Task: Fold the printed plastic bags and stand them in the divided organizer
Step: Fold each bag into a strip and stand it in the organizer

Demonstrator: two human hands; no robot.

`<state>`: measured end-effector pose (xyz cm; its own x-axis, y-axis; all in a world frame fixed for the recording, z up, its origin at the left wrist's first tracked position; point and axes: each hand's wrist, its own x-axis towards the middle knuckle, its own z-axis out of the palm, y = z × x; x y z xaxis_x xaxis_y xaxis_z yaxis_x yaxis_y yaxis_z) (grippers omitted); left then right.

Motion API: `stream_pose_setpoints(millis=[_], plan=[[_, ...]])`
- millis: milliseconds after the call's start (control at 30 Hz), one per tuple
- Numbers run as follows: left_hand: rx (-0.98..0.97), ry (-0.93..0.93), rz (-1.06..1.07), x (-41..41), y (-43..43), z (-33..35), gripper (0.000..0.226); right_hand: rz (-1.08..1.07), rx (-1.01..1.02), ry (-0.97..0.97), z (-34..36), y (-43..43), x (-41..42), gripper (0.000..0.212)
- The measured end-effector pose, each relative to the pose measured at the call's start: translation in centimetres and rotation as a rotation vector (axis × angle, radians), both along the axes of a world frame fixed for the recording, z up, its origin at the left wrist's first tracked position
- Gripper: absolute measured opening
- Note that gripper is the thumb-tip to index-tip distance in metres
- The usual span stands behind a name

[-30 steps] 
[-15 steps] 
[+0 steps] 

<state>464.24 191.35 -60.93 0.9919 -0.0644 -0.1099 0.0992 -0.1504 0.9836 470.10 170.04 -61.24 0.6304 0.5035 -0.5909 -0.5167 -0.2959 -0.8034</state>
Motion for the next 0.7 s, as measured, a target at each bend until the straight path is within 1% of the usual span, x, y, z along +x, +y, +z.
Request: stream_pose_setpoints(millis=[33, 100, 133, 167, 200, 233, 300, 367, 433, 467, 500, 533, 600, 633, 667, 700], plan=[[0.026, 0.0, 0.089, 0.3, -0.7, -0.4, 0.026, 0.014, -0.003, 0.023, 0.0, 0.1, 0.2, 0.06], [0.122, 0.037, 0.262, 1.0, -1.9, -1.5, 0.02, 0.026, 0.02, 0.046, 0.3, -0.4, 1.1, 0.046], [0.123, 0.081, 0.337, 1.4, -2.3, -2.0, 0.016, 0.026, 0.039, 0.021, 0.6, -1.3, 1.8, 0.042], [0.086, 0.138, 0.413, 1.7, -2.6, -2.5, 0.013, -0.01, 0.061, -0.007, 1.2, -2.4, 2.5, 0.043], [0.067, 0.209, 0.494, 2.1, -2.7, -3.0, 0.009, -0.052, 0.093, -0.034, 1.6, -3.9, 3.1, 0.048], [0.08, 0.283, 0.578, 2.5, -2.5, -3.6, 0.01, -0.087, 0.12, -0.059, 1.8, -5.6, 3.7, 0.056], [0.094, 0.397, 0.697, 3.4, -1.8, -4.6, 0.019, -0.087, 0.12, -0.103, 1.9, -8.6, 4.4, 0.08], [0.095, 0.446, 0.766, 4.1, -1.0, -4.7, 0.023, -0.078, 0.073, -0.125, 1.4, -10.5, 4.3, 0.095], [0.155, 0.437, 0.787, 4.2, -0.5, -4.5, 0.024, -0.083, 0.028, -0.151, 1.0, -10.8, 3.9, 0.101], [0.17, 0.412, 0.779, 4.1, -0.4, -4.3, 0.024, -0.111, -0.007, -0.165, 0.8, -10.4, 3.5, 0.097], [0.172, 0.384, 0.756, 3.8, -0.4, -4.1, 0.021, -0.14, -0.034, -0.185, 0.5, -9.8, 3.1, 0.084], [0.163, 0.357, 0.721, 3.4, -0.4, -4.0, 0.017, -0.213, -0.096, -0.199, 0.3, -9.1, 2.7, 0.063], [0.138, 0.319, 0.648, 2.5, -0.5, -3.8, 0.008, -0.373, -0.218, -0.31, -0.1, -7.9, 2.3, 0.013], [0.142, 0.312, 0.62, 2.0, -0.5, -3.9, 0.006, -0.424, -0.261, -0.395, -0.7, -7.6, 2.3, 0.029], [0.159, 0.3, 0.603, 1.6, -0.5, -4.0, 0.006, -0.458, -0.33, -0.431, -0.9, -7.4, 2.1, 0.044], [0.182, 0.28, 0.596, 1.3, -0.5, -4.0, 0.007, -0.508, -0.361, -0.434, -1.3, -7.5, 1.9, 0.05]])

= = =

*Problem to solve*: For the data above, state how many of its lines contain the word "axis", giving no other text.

*Result*: 2